12 thoughts on “Deposition, Acquisition, and Deferred Satisfaction in Zork I.”
This is really great stuff and I’m proud to have been quoted. Truth be told, my Zork article is my least favorite out of all of them for its unforced errors. I’m very happy to see you expand on the points I made that were worthwhile in this more organized, detailed manner and blend them with your own insights. That’s what I’ve really hoped to facilitate all along.
Thanks! Looking at your edits I see that you got a bit of pushback on a couple of points, but it’s still a great piece with a ton of thoughtful observations. Contemporary IF discourse is largely concerned with craft. It’s only natural, given the significance of annual contests within the community. I’ve wanted to have a different kind of discussion for a long time, and your piece was the encouragement I needed to push forward. I look forward to catching up with the rest of your posts!
Why wouldn’t a modern poetry journal publish Prufrock? (I don’t know enough about contemporary poetry to know the answer and I’m courteous.

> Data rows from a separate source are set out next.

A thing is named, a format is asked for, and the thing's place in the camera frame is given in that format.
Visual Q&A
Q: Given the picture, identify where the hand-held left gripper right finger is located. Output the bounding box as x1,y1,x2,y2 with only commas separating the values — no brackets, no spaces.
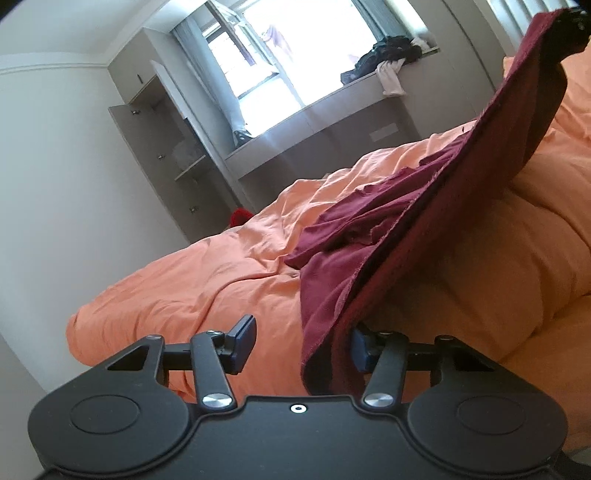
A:
350,325,496,411

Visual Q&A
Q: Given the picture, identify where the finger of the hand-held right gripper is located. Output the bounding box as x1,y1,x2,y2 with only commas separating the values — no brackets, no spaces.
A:
554,6,591,64

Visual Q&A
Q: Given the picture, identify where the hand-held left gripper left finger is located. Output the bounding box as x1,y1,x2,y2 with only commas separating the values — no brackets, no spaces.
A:
106,315,257,411

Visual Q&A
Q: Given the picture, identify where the maroon long-sleeved top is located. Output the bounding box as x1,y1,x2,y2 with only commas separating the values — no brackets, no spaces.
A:
284,9,574,398

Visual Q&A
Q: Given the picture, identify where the pile of dark clothes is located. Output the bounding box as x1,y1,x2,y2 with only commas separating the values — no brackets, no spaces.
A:
340,35,423,86

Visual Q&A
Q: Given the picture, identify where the orange duvet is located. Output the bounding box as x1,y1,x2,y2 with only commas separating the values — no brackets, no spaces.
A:
66,52,591,403

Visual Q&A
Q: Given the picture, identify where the tall grey closed wardrobe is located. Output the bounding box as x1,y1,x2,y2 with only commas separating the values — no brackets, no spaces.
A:
436,0,511,127

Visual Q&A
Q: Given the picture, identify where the white hanging garment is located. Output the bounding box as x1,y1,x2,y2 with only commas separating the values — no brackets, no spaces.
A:
375,59,408,98

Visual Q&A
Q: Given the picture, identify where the orange bed sheet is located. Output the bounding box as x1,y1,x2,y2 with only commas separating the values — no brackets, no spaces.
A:
501,295,591,444

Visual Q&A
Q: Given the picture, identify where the grey wardrobe door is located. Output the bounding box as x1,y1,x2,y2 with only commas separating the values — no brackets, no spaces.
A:
150,60,242,209
108,102,194,245

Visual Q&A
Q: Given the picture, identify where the white bag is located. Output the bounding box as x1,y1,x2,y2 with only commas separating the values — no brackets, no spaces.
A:
172,137,205,168

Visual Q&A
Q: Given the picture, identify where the blue-grey curtain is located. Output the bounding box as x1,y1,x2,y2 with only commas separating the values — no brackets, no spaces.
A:
352,0,394,43

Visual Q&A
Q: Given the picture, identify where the grey window bench cabinet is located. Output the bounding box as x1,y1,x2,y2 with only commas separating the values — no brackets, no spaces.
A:
223,45,462,210

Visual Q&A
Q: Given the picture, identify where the grey open wardrobe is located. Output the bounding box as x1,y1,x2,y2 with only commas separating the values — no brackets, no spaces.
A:
107,27,243,245

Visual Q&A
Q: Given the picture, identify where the sheer pale blue curtain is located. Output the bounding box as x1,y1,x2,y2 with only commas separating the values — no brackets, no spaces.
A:
172,17,254,139

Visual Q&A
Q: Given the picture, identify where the window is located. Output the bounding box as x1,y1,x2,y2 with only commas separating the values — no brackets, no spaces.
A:
198,0,398,104

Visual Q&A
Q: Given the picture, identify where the open window sash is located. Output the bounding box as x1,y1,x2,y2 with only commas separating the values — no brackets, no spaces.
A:
202,0,283,100

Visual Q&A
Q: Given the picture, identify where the pink hanging garment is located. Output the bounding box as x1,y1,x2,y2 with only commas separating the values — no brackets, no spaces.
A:
264,25,295,62

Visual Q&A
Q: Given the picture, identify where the white wall socket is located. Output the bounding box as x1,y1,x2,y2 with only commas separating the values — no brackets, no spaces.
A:
370,123,401,142

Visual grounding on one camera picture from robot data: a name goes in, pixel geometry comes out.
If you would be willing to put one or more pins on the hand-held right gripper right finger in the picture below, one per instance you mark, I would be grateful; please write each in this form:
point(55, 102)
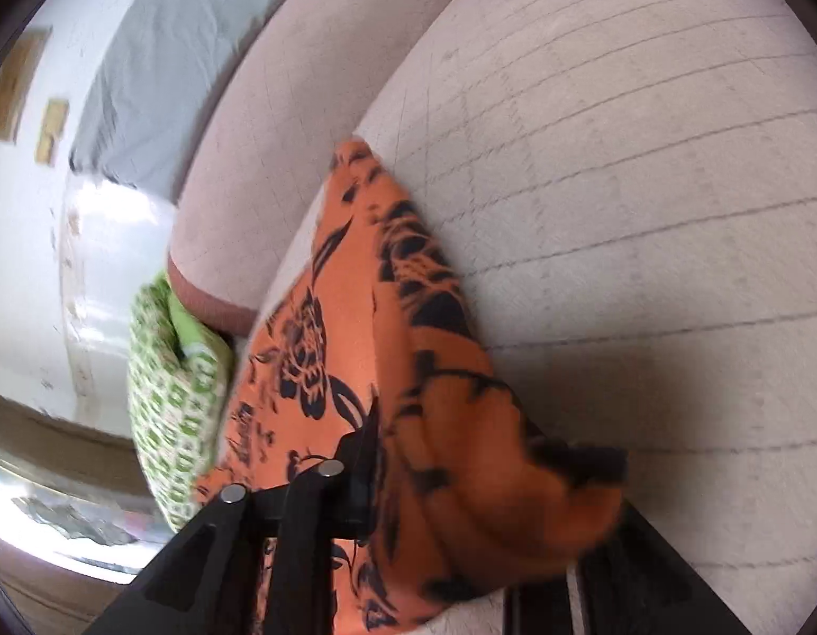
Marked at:
point(620, 582)

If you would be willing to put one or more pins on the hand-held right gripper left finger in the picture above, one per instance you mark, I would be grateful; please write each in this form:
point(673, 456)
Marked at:
point(355, 476)

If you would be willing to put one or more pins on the orange floral shirt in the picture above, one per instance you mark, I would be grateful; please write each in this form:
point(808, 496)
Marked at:
point(408, 410)

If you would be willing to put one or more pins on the green checked pillow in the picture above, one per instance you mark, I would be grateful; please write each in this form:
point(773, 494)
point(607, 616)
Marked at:
point(174, 410)

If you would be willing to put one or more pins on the pink bolster cushion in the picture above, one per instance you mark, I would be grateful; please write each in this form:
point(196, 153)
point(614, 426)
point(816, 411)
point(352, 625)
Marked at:
point(296, 132)

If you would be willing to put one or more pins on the bed with pink quilted cover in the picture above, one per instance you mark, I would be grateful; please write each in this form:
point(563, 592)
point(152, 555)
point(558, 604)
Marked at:
point(613, 211)

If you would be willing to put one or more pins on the grey pillow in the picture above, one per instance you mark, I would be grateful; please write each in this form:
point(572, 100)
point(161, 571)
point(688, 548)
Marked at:
point(177, 66)

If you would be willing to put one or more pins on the beige wall switch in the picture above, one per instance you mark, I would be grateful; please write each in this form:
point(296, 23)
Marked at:
point(46, 151)
point(55, 118)

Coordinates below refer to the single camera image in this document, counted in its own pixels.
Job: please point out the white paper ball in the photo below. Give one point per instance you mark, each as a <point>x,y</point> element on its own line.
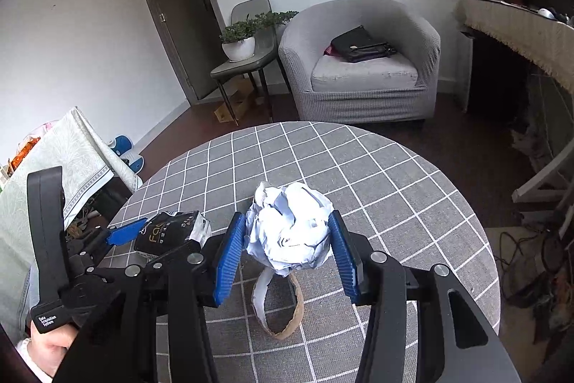
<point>291,230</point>

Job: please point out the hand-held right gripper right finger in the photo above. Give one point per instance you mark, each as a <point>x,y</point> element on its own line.
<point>345,257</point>

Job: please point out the small black carton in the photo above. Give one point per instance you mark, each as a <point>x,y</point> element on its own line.
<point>166,232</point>

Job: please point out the black handbag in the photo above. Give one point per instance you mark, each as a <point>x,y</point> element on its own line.
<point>358,44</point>

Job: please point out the brown cardboard box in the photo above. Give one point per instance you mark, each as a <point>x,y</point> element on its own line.
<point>237,100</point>

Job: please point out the blue white slipper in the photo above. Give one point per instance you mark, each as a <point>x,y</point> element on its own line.
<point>120,144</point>
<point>133,164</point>

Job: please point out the grey door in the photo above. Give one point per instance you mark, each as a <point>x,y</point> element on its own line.
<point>179,42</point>

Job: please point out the orange snack bag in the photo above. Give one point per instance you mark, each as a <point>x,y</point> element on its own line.
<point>27,152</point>

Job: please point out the round table with checked cloth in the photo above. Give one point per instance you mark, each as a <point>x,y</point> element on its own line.
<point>358,185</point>

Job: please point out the white metal rack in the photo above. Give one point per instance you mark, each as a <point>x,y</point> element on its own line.
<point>538,183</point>

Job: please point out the potted plant white pot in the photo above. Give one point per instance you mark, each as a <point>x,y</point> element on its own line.
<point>238,49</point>

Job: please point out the grey dining chair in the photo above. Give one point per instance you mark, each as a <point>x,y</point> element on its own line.
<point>251,8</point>

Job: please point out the grey armchair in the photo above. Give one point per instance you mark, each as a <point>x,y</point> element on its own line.
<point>358,105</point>

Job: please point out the table with pale green cloth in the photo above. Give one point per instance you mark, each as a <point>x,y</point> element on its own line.
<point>45,185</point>

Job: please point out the red cloth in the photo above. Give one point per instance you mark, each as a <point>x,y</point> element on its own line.
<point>329,51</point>

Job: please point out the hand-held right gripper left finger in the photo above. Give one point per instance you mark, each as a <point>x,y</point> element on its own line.
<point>231,257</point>

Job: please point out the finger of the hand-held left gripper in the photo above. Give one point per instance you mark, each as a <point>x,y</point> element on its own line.
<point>175,253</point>
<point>123,231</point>

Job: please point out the person's left hand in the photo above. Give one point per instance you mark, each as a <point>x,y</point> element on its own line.
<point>51,345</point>

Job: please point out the sideboard with cream cloth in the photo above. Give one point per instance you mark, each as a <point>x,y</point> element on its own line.
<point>515,28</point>

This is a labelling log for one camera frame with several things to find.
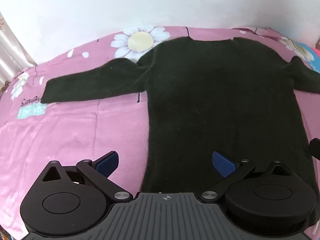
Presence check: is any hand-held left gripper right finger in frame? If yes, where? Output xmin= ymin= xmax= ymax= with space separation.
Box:
xmin=201 ymin=151 xmax=293 ymax=201

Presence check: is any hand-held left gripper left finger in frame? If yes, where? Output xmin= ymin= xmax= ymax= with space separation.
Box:
xmin=41 ymin=151 xmax=134 ymax=202

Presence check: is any dark green knit sweater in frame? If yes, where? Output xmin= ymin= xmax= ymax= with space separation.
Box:
xmin=41 ymin=36 xmax=320 ymax=230

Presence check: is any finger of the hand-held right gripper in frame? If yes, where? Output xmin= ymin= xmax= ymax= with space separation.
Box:
xmin=309 ymin=137 xmax=320 ymax=161

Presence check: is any pale window curtain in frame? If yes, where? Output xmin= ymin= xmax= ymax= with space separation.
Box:
xmin=0 ymin=11 xmax=37 ymax=87

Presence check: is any pink floral bedsheet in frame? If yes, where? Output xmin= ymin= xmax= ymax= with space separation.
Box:
xmin=0 ymin=25 xmax=320 ymax=240

I did read Prufrock in a poetry course in High School.)
It’s outmoded terms of contemporary craft conventions, and I think the subject matter would be a hard sell in a lot of venues. A lot of what Eliot gets up to would come off as excluding in a way that worked for the high modernists but is now viewed negatively. As only one example, opening a poem with six lines of untranslated Dante–especially in an non-critical way–simply isn’t something an unknown poet could do today.
I’m a longtime fan of your AMFV essay, BTW. Very happy to see you stop by!
You refer in a few places (both in this and the previous article) to the dungeon’s two hostile bipeds. Does the Cyclops not count?
The Cyclops definitely does. Thanks for pointing this out! I’ll make a note in the text.
The Cyclops an actor in the combat “system” but his strength is 10000 (vs 2 for the Troll and 5 for the Thief) so he essentially can never be defeated by the player, but the same tables and functions apply to determine what happens to the player and what messages get printed.
Considering how few turns of combat are in the entire game, there’s a _lot_ of code to implement it. It’s the one place where your score has any specific relevance. It’s essentially a proxy for XP in an RPG and is used to select which portions of the combat tables apply. If you attack the thief too early in your progress of the game, you have zero chance to defeat him and he has the highest chance of killing you. Later, after you have a majority of points, he is far less likely to kill you and you begin to have a chance of killing him.